Top of INFORMATION SHOWN

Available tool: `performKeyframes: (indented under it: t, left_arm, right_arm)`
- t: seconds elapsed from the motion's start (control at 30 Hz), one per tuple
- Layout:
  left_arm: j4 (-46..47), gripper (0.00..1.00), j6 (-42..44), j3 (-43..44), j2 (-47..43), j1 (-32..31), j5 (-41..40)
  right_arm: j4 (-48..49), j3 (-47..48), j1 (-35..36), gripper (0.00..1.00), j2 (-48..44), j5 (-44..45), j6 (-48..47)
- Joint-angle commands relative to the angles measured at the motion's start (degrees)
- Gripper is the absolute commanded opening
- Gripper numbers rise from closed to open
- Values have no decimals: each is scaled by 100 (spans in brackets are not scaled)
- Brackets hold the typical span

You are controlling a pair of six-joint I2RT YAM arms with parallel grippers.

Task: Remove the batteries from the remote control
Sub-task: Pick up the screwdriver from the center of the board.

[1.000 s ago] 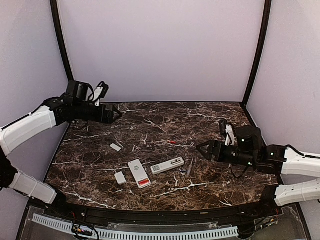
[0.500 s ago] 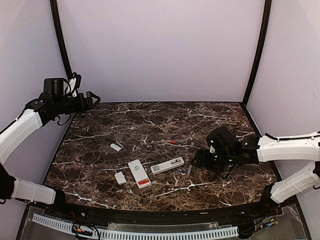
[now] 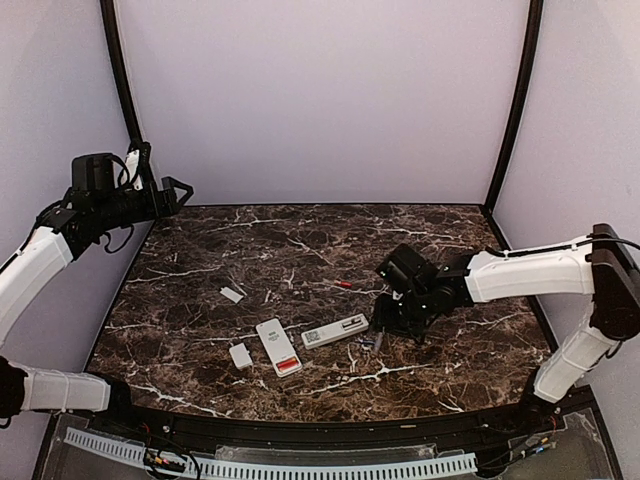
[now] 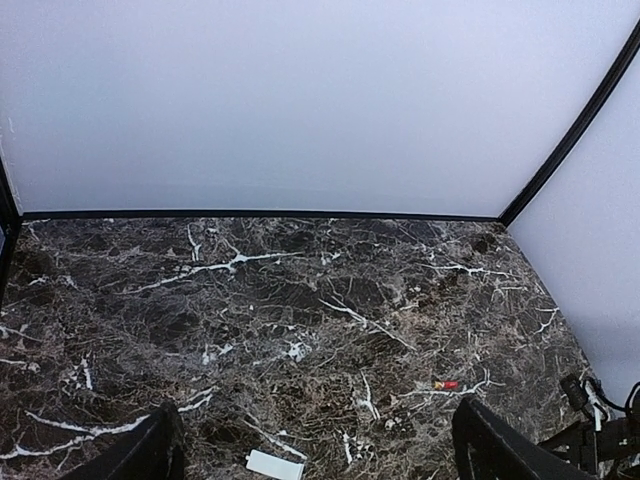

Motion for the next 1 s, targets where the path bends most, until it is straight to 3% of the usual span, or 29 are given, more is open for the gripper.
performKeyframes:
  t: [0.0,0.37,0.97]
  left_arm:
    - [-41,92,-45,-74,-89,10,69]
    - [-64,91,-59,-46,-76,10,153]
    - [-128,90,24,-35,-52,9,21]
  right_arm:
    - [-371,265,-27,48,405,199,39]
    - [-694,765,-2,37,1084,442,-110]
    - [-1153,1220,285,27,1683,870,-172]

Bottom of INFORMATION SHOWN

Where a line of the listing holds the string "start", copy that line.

- **SOLUTION FOR THIS PROBLEM**
- t: seconds elapsed from the motion's start (control at 30 Hz), one per tuple
- Joint-angle commands relative to the angles measured at the motion's start (degrees)

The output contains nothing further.